Keywords: Cardiovascular, Type 2 diabetes mellitus, Lifetime prediction, Lifelong prevention
Introduction
People with Type 2 diabetes mellitus (T2DM) are at up to two-fold increased risk for cardiovascular disease (CVD) compared with people without T2DM independently from other risk factors.1 Estimated reductions in life expectancy and quality-adjusted life years due to CVD are substantial in people with T2DM especially in people diagnosed with T2DM at young ages.2,3 International guidelines on CVD prevention recommend lipid-lowering, blood pressure-lowering, and glucose-lowering treatment to achieve the respective targets and for some patients also aspirin use.4–6 More recently, new drugs have become available to further reduce the burden of CVD in patients with T2DM. These include PCSK9-inhibition, SGLT2-inhibibition, and GLP1-analogues.7 Guideline recommendations on the use of these preventive medications are based on the group-level effectiveness of such medication as shown in high-quality trials.

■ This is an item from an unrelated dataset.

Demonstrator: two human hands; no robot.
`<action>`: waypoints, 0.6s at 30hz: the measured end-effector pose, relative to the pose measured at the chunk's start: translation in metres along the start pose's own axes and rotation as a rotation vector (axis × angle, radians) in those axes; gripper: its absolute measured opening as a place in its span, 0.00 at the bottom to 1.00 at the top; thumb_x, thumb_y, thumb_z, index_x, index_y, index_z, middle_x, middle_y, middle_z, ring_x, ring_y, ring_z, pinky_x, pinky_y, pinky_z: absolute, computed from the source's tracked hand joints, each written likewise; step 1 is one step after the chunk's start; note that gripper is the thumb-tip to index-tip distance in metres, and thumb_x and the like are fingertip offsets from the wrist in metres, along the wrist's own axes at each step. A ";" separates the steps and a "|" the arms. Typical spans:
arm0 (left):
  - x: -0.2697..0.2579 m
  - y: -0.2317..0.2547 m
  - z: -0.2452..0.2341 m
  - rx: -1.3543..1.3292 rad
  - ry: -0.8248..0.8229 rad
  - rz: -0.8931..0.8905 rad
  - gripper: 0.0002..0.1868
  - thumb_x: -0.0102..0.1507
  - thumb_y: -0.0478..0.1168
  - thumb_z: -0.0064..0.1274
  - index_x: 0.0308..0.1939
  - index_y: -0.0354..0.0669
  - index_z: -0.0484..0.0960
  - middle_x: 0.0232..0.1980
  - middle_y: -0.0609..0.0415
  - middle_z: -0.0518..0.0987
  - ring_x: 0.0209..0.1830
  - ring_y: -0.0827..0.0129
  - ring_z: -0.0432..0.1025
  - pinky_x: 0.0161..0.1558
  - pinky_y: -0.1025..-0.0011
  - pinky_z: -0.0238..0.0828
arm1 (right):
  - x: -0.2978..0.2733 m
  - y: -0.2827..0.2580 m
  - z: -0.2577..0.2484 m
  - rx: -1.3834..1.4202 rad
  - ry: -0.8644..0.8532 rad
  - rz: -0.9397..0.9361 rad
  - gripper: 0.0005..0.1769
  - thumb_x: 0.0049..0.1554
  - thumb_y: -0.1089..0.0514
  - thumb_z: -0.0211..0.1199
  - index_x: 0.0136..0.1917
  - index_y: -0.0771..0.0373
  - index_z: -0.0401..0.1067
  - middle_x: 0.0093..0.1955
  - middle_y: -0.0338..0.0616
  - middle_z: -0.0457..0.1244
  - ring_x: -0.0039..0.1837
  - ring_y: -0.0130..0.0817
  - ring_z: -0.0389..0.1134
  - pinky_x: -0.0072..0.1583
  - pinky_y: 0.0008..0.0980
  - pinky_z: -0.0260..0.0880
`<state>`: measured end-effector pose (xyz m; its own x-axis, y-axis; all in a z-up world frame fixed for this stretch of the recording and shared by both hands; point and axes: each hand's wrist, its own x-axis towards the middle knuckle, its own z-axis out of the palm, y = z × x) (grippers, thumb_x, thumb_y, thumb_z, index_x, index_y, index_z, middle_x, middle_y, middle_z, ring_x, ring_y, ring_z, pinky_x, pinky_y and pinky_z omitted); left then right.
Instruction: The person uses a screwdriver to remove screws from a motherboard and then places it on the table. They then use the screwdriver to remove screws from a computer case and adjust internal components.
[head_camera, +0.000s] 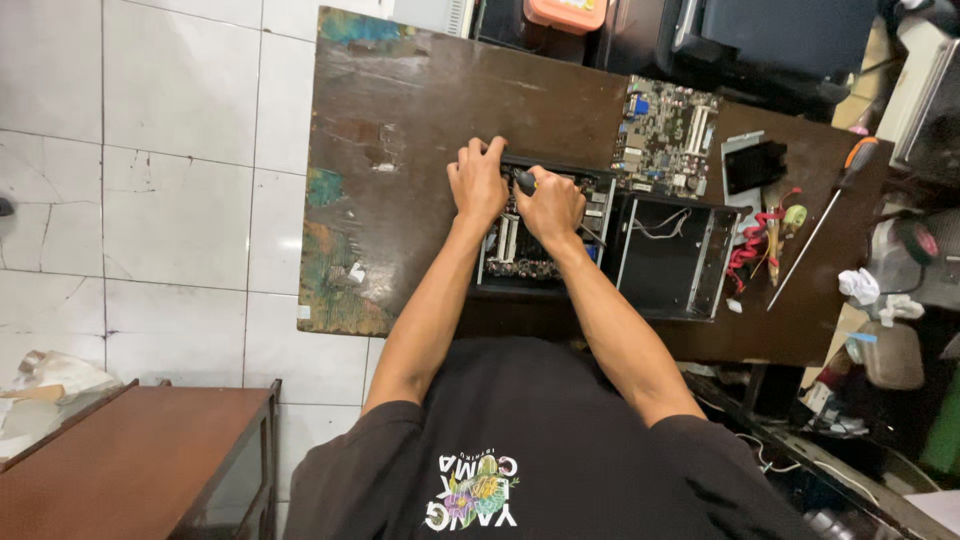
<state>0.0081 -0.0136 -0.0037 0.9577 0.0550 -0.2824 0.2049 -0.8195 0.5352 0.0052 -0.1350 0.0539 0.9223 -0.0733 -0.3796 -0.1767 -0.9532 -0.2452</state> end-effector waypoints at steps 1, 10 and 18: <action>0.000 0.001 0.002 0.000 0.001 0.001 0.27 0.56 0.41 0.62 0.55 0.60 0.66 0.51 0.57 0.66 0.57 0.58 0.64 0.56 0.56 0.62 | -0.001 0.000 -0.001 0.000 0.001 0.000 0.15 0.51 0.38 0.61 0.46 0.45 0.75 0.43 0.41 0.69 0.52 0.50 0.71 0.54 0.47 0.71; 0.006 -0.001 0.013 -0.014 0.037 -0.018 0.23 0.57 0.35 0.58 0.53 0.55 0.69 0.48 0.54 0.69 0.53 0.56 0.68 0.46 0.60 0.69 | 0.001 0.003 0.003 -0.031 -0.020 -0.047 0.13 0.52 0.41 0.61 0.46 0.46 0.75 0.43 0.41 0.69 0.52 0.49 0.71 0.54 0.47 0.71; 0.005 0.007 -0.008 0.012 -0.056 0.002 0.23 0.57 0.29 0.51 0.54 0.55 0.69 0.50 0.53 0.69 0.55 0.54 0.69 0.47 0.59 0.72 | 0.008 0.010 0.008 -0.017 -0.043 -0.032 0.15 0.51 0.38 0.60 0.45 0.45 0.76 0.40 0.43 0.69 0.50 0.51 0.72 0.52 0.47 0.71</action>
<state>0.0156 -0.0148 0.0050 0.9453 0.0216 -0.3256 0.2001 -0.8264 0.5262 0.0080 -0.1429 0.0416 0.9117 -0.0303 -0.4097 -0.1410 -0.9598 -0.2427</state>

Yet, important differences in absolute effectiveness are known to exist between individuals. Clinicians may struggle to identify individuals that benefit most from intensive and newer treatment options as the translation of group-level findings and recommendations to the individual patient level is extremely challenging. As individual effectiveness of preventive treatment is mainly determined by individual baseline CVD risk, risk estimation could help to individualize treatment.8,9 In general, people with higher individual cardiovascular risk will benefit more in absolute terms from lipid-lowering, glucose-lowering, or blood pressure-lowering than people with a lower cardiovascular risk.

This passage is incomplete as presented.